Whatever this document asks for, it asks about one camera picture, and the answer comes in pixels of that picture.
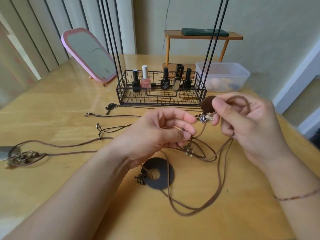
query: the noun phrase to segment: plastic container
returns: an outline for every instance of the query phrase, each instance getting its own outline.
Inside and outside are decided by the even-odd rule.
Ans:
[[[201,76],[203,62],[195,65],[195,71]],[[205,80],[208,65],[205,66],[202,81]],[[240,91],[250,76],[250,72],[238,63],[212,62],[205,82],[208,92],[236,92]]]

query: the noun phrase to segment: beaded bracelet
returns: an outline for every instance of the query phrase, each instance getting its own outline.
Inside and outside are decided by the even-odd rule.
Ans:
[[[278,198],[277,196],[274,196],[275,199],[277,201],[287,201],[287,200],[296,200],[296,199],[303,199],[303,198],[307,198],[311,195],[315,195],[316,193],[319,193],[320,192],[320,188],[318,189],[315,189],[314,191],[312,192],[309,192],[309,193],[306,193],[306,194],[303,194],[303,195],[297,195],[297,196],[294,196],[294,197],[290,197],[290,198]]]

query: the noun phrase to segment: wooden shelf leg
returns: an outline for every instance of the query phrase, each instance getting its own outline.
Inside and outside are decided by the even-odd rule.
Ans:
[[[165,64],[169,64],[169,52],[170,52],[170,38],[167,38],[167,53],[165,55]]]
[[[224,46],[223,46],[223,49],[222,49],[222,52],[221,52],[221,55],[220,55],[220,58],[219,58],[219,62],[222,62],[222,59],[223,59],[224,53],[226,52],[228,43],[229,43],[229,40],[226,40],[224,42]]]

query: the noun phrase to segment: black wire basket
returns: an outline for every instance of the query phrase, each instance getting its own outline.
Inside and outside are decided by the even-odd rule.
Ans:
[[[163,106],[199,106],[206,96],[206,88],[198,72],[191,72],[191,88],[183,89],[182,81],[186,77],[186,72],[180,82],[178,90],[172,90],[175,72],[169,72],[170,79],[169,89],[161,89],[161,80],[163,72],[148,71],[148,76],[151,80],[151,90],[146,88],[132,87],[134,80],[133,70],[125,70],[121,79],[118,82],[116,91],[121,105],[163,105]],[[142,71],[138,71],[139,78],[142,77]]]

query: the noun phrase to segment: brown disc pendant
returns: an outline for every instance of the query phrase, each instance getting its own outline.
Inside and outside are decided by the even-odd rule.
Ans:
[[[208,96],[206,97],[200,104],[201,109],[203,110],[203,112],[209,114],[209,113],[213,113],[215,110],[212,107],[212,100],[215,98],[216,96]]]

▶ **TASK TO COMPLETE**
Your answer should be a single number: the count of lines in the entries that hold the string "segment".

▶ **YOUR SOLUTION**
5